ACTIVITY.
Repeat the whole listing below precisely. Omit all pictures.

────

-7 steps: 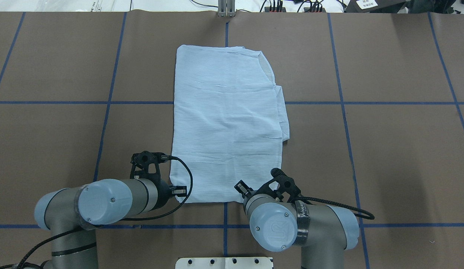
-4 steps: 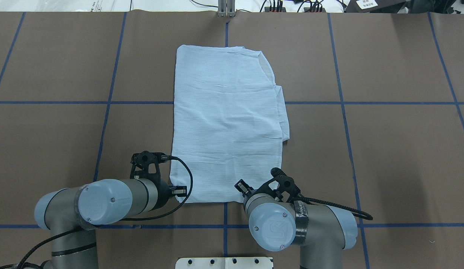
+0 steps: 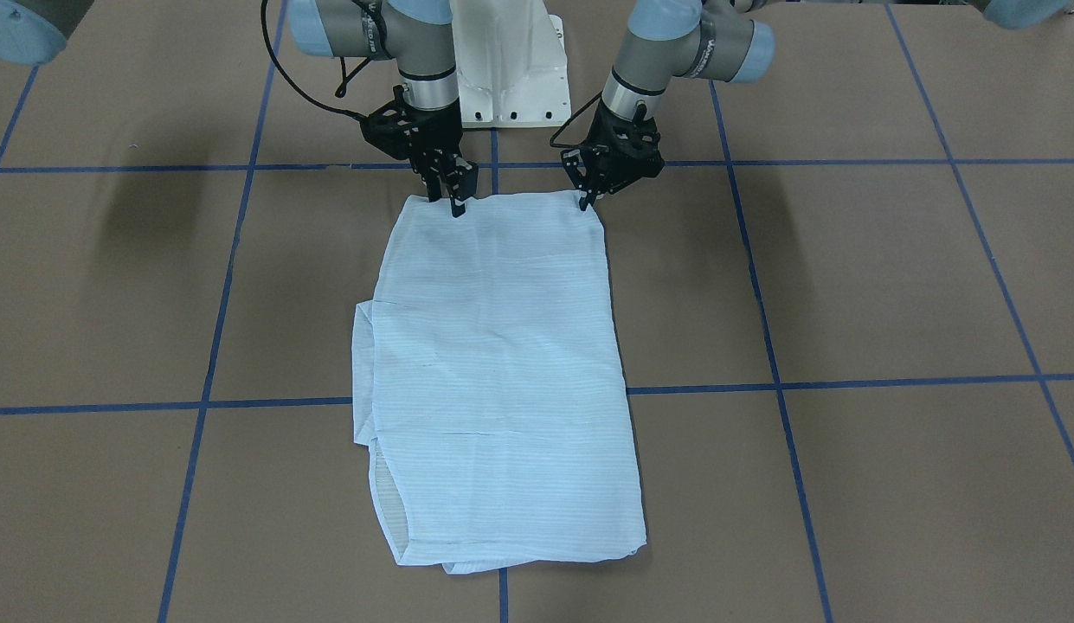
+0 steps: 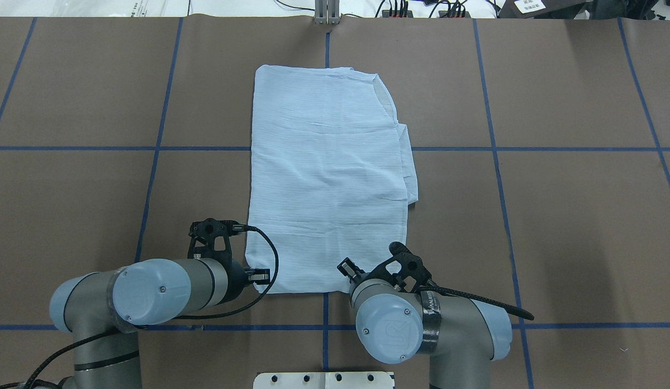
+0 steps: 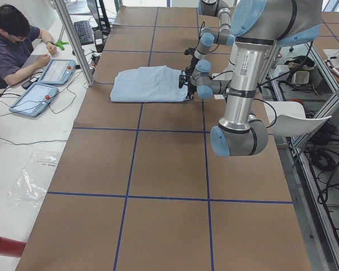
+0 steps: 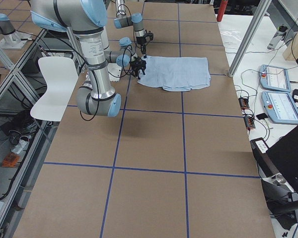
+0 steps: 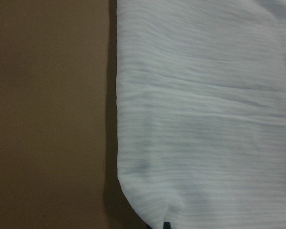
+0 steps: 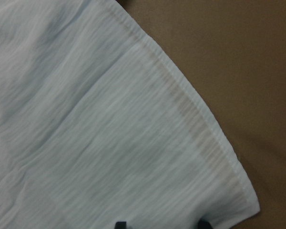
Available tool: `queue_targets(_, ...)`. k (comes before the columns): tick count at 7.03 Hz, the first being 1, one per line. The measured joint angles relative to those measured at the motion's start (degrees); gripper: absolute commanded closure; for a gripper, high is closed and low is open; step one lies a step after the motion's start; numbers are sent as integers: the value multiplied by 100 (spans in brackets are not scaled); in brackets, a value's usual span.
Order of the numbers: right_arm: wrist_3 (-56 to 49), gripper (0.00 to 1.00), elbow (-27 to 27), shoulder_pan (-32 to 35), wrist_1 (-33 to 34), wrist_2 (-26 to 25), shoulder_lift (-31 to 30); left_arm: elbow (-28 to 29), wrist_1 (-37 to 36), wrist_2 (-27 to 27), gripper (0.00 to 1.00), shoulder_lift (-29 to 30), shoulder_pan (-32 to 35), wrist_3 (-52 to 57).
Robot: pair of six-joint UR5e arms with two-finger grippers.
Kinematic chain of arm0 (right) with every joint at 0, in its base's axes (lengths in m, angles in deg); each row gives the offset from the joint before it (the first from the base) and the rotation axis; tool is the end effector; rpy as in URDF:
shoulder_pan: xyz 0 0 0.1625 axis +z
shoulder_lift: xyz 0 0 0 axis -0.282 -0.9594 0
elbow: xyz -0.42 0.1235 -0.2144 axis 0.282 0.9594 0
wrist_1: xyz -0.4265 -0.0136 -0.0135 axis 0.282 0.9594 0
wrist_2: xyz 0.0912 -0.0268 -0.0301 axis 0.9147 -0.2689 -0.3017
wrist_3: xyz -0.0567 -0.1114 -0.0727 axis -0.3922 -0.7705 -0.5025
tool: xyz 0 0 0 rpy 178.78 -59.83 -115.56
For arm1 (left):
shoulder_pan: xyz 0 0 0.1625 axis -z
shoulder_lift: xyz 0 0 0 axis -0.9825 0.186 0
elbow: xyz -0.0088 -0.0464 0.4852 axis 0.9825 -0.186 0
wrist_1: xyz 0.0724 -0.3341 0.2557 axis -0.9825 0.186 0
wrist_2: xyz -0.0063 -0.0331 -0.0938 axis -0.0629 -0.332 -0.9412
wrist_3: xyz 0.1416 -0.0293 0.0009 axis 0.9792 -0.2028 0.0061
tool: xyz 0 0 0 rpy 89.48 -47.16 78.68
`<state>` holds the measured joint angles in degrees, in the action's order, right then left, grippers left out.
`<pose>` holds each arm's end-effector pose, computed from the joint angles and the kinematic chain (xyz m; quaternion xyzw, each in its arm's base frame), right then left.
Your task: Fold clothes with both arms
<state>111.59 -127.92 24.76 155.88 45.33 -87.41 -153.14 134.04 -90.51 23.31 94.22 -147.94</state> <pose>-0.6729 -0.2663 0.3396 -0.0139 -0.4096 0.4233 0.8080 0.5968 -0.2985 0.3763 0.1078 0.4901 -0.0474 0.8637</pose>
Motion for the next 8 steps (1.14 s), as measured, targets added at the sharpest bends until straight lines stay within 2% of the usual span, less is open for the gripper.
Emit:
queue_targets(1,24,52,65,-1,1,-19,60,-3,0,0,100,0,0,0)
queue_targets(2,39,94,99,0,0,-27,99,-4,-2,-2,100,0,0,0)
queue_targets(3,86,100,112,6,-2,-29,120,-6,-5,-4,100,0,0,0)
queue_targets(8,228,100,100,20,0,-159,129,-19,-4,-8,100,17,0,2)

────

SOLUTION FOR THIS EXERCISE.
-7 steps: 
-4 steps: 
+0 steps: 
+0 steps: 
+0 steps: 
+0 steps: 
+0 steps: 
+0 steps: 
Available tool: `queue_targets(_, ...)`. k (comes before the columns): tick count at 7.03 Hz, the first being 1, one per line. The measured joint angles relative to those measured at the motion's start (degrees); gripper: absolute commanded closure; for a gripper, high is closed and low is open; step one lies a step after the motion's start; numbers are sent as integers: the value multiplied by 100 (spans in brackets are not scaled); in brackets, a value's usual span.
Order of the numbers: right_arm: wrist_3 (-56 to 49), gripper (0.00 to 1.00), elbow (-27 to 27), shoulder_pan (-32 to 35), wrist_1 (-33 to 34), wrist_2 (-26 to 25), shoulder_lift (-31 to 30); left_arm: elbow (-28 to 29), wrist_1 (-37 to 36), wrist_2 (-27 to 27), gripper (0.00 to 1.00), shoulder_lift (-29 to 30), shoulder_pan (-32 to 35), wrist_3 (-52 to 57).
Robot: pair of six-joint UR5e arms with two-finger grippers.
Kinematic chain of arm0 (right) with every joint at 0, in its base's axes (lengths in m, angles in deg); each row gives the offset from the joint before it (the first from the base) and the rotation axis; tool is the end effector; rpy as in URDF:
shoulder_pan: xyz 0 0 0.1625 axis +z
shoulder_lift: xyz 0 0 0 axis -0.282 -0.9594 0
elbow: xyz -0.42 0.1235 -0.2144 axis 0.282 0.9594 0
wrist_1: xyz -0.4265 -0.0136 -0.0135 axis 0.282 0.9594 0
wrist_2: xyz 0.0912 -0.0268 -0.0301 axis 0.9147 -0.2689 -0.3017
wrist_3: xyz -0.0567 -0.1114 -0.0727 axis -0.3922 -0.7705 -0.5025
tool: xyz 0 0 0 rpy 178.78 -59.83 -115.56
For arm1 (left):
shoulder_pan: xyz 0 0 0.1625 axis -z
shoulder_lift: xyz 0 0 0 axis -0.9825 0.186 0
elbow: xyz -0.0088 -0.0464 0.4852 axis 0.9825 -0.186 0
wrist_1: xyz 0.0724 -0.3341 0.2557 axis -0.9825 0.186 0
wrist_2: xyz -0.0063 -0.0331 -0.0938 axis -0.0629 -0.332 -0.9412
wrist_3: xyz 0.1416 -0.0293 0.0009 axis 0.9792 -0.2028 0.0061
tool: xyz 0 0 0 rpy 89.48 -47.16 78.68
`<state>` holds the measured joint angles in degrees, in the action's order, right then left, grippers left out.
`<pose>` holds each arm's end-effector pose, computed from the joint angles and the kinematic chain (xyz m; quaternion xyzw, each in its arm's base frame), right then left.
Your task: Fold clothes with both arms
<state>111.59 -127.92 24.76 155.88 45.33 -87.41 -153.14 134.04 -90.51 23.31 94.22 -147.94</state> <pose>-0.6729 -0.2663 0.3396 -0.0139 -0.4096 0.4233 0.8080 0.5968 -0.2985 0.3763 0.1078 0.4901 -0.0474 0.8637</pose>
Motion for the next 8 steps (1.14 s), as measured, targets added at the sharpest bends until straight lines stay within 2% of the usual span, less is open for the gripper.
Emit:
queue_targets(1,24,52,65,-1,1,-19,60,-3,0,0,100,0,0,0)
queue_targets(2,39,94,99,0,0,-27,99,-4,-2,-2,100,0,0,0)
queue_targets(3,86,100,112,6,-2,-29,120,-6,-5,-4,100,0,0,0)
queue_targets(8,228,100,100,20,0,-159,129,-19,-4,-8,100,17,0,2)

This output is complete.